Exercise description
Look below for the line that contains "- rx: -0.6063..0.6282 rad" and the line that contains "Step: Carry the", then restate both of them and every line in between, exactly. No picture goes in the copy.

*** Opening Exercise input ***

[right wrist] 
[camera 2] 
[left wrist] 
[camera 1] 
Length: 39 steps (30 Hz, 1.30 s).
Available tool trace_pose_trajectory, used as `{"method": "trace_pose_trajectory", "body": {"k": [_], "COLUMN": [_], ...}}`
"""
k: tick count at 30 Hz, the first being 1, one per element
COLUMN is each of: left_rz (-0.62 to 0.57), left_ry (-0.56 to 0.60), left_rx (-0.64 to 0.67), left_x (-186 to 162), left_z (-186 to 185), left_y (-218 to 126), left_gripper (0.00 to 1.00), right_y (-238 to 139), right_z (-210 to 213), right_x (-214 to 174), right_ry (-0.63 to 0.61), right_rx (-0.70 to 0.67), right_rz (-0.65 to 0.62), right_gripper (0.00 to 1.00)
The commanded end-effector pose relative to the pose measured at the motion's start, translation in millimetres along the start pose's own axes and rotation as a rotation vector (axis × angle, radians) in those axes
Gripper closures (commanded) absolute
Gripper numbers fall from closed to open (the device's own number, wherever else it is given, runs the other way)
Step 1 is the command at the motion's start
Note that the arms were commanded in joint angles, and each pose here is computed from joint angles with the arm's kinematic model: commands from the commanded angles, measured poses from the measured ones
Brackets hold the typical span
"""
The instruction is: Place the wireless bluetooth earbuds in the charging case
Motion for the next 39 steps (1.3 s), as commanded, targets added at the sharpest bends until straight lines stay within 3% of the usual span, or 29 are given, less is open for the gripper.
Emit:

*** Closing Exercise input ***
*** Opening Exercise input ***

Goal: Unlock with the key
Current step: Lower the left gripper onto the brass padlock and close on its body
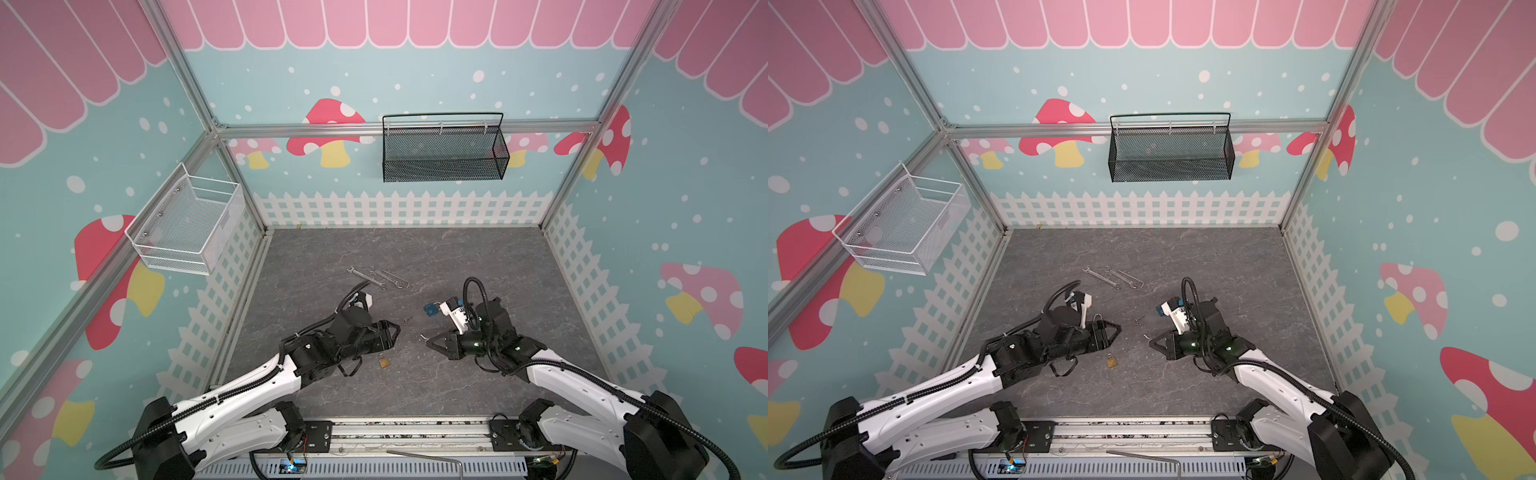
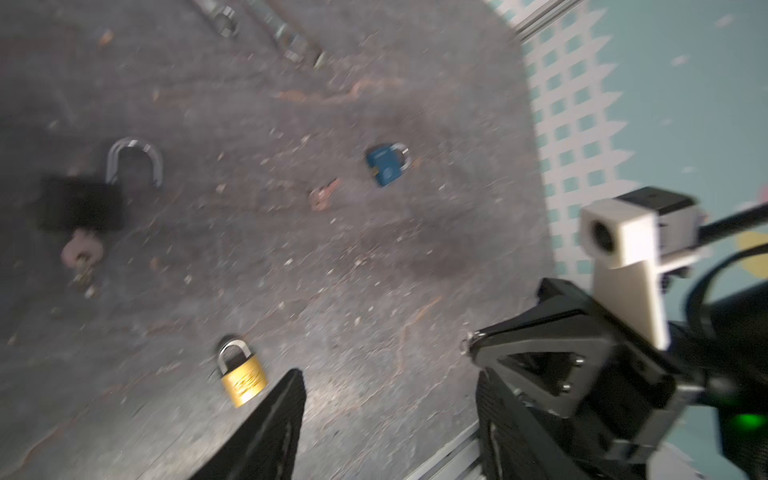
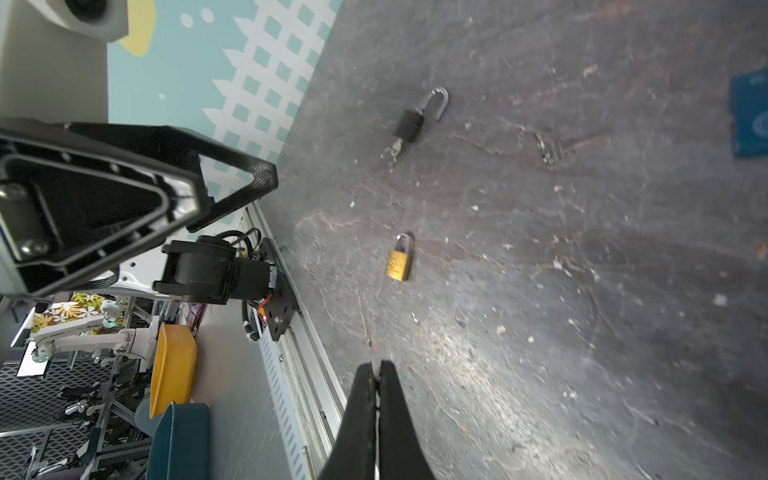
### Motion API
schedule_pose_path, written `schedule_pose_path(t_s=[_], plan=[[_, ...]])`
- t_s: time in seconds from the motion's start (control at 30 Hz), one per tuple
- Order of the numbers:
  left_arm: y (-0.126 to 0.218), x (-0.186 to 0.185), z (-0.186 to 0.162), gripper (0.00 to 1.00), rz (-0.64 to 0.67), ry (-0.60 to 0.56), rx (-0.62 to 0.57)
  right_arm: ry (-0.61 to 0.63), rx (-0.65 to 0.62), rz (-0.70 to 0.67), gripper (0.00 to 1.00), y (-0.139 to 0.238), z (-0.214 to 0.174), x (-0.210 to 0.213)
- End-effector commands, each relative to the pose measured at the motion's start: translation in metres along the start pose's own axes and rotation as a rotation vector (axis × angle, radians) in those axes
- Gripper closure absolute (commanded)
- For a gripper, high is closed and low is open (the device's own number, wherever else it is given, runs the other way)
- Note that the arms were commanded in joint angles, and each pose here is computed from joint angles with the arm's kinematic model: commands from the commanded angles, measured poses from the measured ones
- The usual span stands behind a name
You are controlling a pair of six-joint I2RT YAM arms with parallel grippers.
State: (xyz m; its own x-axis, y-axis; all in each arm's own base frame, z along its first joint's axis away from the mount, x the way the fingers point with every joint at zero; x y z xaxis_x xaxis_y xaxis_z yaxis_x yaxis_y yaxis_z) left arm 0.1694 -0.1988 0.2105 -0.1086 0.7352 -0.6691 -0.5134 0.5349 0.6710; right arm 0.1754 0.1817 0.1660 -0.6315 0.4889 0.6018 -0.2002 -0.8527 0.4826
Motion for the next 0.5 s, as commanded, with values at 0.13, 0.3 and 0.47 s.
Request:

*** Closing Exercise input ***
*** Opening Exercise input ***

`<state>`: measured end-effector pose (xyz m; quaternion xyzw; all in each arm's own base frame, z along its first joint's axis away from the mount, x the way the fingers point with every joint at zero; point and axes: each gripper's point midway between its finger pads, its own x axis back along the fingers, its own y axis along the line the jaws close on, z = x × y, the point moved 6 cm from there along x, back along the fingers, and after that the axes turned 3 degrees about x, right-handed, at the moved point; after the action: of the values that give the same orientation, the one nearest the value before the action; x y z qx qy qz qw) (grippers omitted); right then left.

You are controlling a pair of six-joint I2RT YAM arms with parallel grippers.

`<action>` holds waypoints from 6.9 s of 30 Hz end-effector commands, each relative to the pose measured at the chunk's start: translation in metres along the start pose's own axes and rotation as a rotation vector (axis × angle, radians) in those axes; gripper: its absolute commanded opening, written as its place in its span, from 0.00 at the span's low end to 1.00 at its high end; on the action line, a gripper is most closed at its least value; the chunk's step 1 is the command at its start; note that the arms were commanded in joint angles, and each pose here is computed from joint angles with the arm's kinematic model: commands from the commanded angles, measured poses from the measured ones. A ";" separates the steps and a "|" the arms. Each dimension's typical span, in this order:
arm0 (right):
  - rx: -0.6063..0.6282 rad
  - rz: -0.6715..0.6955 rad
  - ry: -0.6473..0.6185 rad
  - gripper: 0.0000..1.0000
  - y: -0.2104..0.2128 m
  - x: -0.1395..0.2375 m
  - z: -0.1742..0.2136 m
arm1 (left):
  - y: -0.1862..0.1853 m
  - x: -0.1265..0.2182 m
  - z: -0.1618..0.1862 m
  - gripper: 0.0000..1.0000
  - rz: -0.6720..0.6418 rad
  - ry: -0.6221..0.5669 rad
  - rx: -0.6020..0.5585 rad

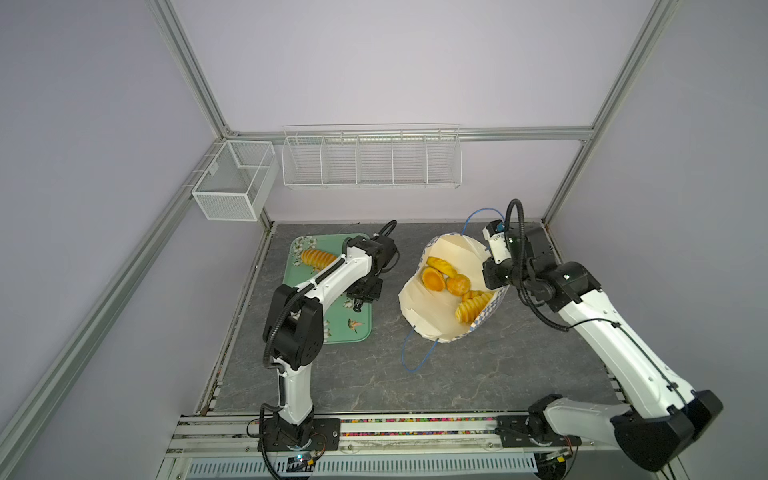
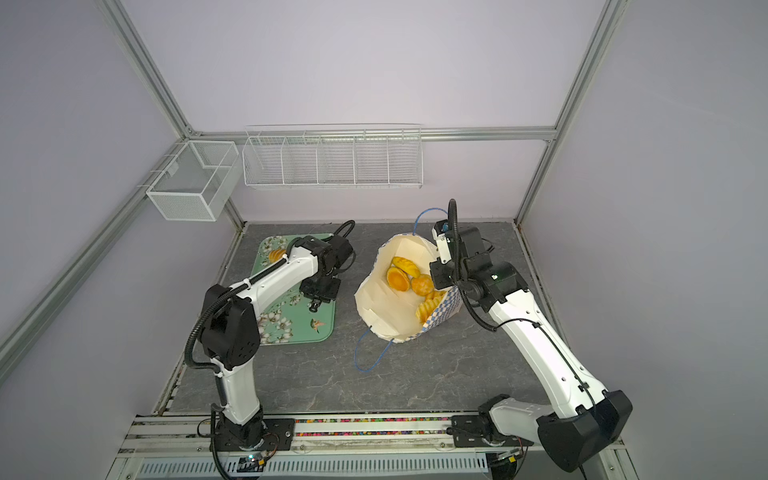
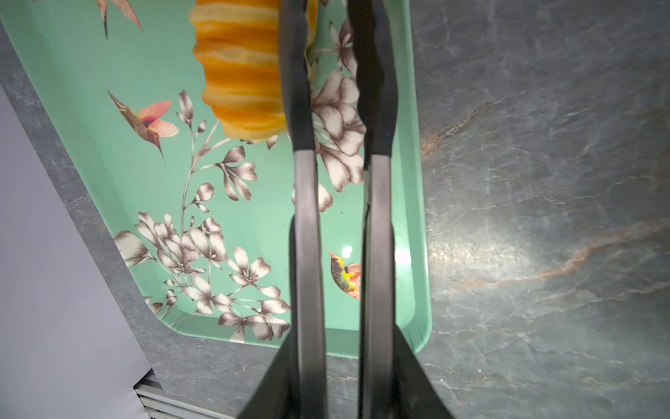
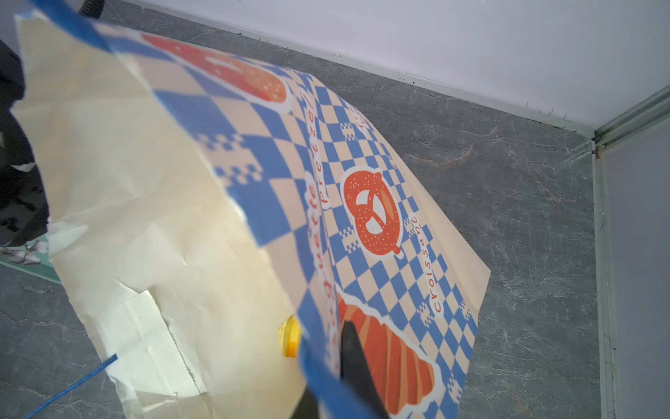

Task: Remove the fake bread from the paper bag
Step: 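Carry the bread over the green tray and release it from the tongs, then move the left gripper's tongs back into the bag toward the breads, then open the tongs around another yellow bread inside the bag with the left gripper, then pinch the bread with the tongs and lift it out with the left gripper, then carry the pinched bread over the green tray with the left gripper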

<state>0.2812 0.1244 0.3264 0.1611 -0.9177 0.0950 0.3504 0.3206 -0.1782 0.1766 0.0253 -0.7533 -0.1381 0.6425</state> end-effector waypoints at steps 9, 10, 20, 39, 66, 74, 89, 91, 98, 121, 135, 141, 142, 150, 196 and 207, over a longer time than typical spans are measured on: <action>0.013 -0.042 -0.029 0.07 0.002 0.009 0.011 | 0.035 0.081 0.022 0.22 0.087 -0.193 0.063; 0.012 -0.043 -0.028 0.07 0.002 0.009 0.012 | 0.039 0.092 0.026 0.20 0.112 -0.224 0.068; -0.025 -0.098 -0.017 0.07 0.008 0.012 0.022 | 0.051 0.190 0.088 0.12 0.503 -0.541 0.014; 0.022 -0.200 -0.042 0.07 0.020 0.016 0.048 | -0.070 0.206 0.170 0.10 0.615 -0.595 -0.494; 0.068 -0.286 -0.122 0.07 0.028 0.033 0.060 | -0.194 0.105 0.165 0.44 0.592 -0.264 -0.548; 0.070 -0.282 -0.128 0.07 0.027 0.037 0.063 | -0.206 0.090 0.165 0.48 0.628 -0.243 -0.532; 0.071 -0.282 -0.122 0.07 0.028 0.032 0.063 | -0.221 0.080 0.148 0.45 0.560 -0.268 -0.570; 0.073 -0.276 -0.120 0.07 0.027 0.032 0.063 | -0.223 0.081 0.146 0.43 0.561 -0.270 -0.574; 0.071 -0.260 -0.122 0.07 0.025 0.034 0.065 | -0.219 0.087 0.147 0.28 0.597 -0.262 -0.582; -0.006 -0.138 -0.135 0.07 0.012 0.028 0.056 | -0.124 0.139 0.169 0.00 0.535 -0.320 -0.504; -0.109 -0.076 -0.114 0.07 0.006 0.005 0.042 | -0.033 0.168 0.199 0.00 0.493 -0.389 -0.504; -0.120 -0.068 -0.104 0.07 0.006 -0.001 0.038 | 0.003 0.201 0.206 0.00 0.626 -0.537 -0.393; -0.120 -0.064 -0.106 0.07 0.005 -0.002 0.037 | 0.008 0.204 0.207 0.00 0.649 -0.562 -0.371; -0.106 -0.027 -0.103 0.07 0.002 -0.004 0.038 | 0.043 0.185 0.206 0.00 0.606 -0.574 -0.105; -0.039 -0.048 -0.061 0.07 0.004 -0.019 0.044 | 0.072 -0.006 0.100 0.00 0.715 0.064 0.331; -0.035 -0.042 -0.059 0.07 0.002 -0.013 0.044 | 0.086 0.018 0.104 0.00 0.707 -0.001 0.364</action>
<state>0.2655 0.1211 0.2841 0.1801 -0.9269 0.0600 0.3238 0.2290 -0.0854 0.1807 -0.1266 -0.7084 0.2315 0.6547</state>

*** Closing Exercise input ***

Solution
  - rx: -0.6063..0.6282 rad
  - rz: -0.6715..0.6955 rad
  - ry: -0.6473..0.6185 rad
  - gripper: 0.0000..1.0000
  - y: -0.2104..0.2128 m
  - x: -0.1395..0.2375 m
  - z: -0.1742..0.2136 m
arm1 (left):
  - y: -0.1862..0.1853 m
  - x: -0.1265..0.2182 m
  - z: -0.1618..0.1862 m
  - gripper: 0.0000..1.0000
  - rz: -0.6720..0.6418 rad
  - ry: -0.6221..0.5669 rad
  - rx: -0.6020..0.5585 rad


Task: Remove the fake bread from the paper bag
Step: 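Carry the bread over the green tray and release it from the tongs, then move the left gripper's tongs back into the bag toward the breads, then open the tongs around another yellow bread inside the bag with the left gripper, then pinch the bread with the tongs and lift it out with the left gripper, then carry the pinched bread over the green tray with the left gripper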

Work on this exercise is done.